▶ [Assignment]:
From the data below, copy each line that includes the word "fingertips".

Segment Start: Input data

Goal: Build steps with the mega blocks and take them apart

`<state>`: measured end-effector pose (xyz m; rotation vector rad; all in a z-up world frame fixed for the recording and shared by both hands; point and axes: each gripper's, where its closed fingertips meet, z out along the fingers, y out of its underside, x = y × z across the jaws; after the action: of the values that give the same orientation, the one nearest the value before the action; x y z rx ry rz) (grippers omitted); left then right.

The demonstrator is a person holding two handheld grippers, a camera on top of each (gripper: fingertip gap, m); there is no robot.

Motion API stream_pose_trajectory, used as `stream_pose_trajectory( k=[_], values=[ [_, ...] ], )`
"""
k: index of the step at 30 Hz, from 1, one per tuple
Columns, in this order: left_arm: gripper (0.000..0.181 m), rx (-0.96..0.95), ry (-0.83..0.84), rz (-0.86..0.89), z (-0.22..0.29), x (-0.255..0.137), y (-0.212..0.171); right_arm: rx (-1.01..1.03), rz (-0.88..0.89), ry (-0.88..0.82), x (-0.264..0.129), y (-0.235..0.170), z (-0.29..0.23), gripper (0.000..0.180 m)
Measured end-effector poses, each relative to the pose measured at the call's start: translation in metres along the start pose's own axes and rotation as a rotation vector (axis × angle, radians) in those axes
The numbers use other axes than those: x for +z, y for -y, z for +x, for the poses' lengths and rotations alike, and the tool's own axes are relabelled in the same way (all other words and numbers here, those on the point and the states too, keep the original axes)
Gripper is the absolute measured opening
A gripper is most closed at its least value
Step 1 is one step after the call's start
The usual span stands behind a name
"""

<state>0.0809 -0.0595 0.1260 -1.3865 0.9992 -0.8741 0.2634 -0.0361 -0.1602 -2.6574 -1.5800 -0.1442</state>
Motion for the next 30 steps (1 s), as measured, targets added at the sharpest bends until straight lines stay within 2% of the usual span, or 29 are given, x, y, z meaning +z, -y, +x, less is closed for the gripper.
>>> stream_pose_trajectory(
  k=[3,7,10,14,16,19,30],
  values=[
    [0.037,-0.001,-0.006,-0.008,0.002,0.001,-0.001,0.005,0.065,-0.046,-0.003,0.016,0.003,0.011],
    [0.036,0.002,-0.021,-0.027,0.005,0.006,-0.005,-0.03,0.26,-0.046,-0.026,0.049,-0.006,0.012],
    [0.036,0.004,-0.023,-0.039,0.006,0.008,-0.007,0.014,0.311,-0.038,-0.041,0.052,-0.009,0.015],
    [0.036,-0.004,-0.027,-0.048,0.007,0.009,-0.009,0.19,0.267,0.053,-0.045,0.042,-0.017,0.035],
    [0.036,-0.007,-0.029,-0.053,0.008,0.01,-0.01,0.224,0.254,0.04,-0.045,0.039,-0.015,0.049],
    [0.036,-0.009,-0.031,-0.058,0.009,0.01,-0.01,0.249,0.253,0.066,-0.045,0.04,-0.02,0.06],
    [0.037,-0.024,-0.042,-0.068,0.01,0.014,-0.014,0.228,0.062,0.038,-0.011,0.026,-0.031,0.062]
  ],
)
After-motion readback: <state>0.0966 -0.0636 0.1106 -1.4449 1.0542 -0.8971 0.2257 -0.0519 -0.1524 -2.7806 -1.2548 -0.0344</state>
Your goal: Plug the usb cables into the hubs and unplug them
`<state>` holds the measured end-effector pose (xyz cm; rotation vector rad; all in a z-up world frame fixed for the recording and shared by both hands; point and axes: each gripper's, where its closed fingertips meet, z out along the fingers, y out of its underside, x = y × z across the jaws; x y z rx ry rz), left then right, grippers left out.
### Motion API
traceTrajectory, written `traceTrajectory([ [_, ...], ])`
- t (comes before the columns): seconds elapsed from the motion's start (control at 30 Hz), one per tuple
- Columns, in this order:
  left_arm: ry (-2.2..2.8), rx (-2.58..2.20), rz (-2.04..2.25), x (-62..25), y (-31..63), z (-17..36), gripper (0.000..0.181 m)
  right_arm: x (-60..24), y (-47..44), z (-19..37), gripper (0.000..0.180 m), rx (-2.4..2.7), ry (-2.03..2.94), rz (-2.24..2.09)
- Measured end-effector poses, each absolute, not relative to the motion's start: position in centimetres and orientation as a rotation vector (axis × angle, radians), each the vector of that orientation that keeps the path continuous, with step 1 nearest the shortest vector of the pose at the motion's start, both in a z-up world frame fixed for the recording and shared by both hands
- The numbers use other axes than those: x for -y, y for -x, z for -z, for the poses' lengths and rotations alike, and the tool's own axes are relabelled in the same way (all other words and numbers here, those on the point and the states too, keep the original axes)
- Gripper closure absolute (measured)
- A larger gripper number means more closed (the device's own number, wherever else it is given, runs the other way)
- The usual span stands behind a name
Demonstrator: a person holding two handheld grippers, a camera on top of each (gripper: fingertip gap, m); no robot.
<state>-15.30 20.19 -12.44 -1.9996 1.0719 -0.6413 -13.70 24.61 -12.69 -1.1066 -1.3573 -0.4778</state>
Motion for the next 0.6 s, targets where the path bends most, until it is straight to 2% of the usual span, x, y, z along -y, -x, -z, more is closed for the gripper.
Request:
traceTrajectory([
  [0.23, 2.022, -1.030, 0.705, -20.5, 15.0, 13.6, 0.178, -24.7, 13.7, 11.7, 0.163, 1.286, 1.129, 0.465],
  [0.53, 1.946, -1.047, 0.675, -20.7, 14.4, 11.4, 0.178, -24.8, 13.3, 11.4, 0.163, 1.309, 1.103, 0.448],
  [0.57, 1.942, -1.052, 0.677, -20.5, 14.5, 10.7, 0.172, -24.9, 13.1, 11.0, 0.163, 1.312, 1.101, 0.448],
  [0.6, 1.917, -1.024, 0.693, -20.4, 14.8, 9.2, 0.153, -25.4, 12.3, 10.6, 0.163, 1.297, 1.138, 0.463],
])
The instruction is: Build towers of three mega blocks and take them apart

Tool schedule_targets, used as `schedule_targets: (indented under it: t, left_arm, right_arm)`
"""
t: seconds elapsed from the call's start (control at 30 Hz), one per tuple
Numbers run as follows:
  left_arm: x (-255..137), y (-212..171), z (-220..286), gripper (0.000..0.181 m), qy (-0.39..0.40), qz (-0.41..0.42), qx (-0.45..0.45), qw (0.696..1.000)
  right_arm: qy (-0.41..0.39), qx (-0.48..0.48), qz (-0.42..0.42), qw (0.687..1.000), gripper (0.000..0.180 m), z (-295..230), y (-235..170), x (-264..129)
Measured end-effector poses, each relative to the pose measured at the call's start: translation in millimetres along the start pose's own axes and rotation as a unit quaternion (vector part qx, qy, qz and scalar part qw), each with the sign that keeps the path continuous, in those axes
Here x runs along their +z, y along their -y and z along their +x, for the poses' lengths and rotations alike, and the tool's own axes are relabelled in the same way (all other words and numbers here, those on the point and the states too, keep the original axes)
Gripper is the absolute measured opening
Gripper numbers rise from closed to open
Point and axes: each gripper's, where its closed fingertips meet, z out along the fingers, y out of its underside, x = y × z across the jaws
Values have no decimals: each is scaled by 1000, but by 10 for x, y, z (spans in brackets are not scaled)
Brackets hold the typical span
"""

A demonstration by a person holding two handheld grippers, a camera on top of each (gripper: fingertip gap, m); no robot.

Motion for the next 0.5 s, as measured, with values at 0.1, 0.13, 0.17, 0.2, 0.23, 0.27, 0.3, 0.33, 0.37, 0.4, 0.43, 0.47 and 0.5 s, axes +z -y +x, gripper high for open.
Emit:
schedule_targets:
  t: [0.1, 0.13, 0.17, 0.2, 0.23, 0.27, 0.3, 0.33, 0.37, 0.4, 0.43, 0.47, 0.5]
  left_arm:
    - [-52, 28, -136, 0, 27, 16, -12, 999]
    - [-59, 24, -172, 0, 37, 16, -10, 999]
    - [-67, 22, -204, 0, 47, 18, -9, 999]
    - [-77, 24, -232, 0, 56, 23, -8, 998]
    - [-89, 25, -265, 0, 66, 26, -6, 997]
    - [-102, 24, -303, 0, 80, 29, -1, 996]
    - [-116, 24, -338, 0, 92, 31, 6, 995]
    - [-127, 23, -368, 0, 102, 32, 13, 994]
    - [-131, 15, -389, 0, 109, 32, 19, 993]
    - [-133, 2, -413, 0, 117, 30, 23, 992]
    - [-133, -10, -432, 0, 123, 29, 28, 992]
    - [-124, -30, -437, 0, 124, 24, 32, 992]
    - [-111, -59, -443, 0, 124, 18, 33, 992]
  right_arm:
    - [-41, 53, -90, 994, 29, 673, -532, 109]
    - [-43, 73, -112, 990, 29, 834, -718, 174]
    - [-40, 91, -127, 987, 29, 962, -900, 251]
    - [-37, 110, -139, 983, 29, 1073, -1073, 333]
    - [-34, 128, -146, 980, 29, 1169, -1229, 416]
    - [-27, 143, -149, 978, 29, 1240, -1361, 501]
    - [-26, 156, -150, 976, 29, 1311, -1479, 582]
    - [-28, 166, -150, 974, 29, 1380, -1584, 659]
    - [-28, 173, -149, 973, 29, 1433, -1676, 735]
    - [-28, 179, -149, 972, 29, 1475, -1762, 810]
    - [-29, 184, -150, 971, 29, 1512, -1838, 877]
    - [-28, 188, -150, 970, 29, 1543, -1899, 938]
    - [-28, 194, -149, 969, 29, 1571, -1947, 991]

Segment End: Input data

▶ [Your response]:
`<state>`: measured end-effector pose (xyz m; rotation vector rad; all in a z-up world frame fixed for the recording and shared by both hands; point and axes: each gripper's, where its closed fingertips meet, z out along the fingers, y out of its underside, x = y × z across the jaws; after the action: of the values that give the same orientation, the one nearest the value before the action; x y z rx ry rz) (grippers omitted); left then right.
`<state>` holds the measured end-effector pose (xyz cm; rotation vector rad; all in a z-up world frame fixed for the recording and shared by both hands; point and axes: each gripper's, where its closed fingertips meet, z out along the fingers, y out of its underside, x = y × z across the jaws; x y z rx ry rz), left then right, grippers left out.
Point and axes: each gripper's, where its closed fingertips meet, z out along the fingers, y out of its underside, x = y × z across the jaws

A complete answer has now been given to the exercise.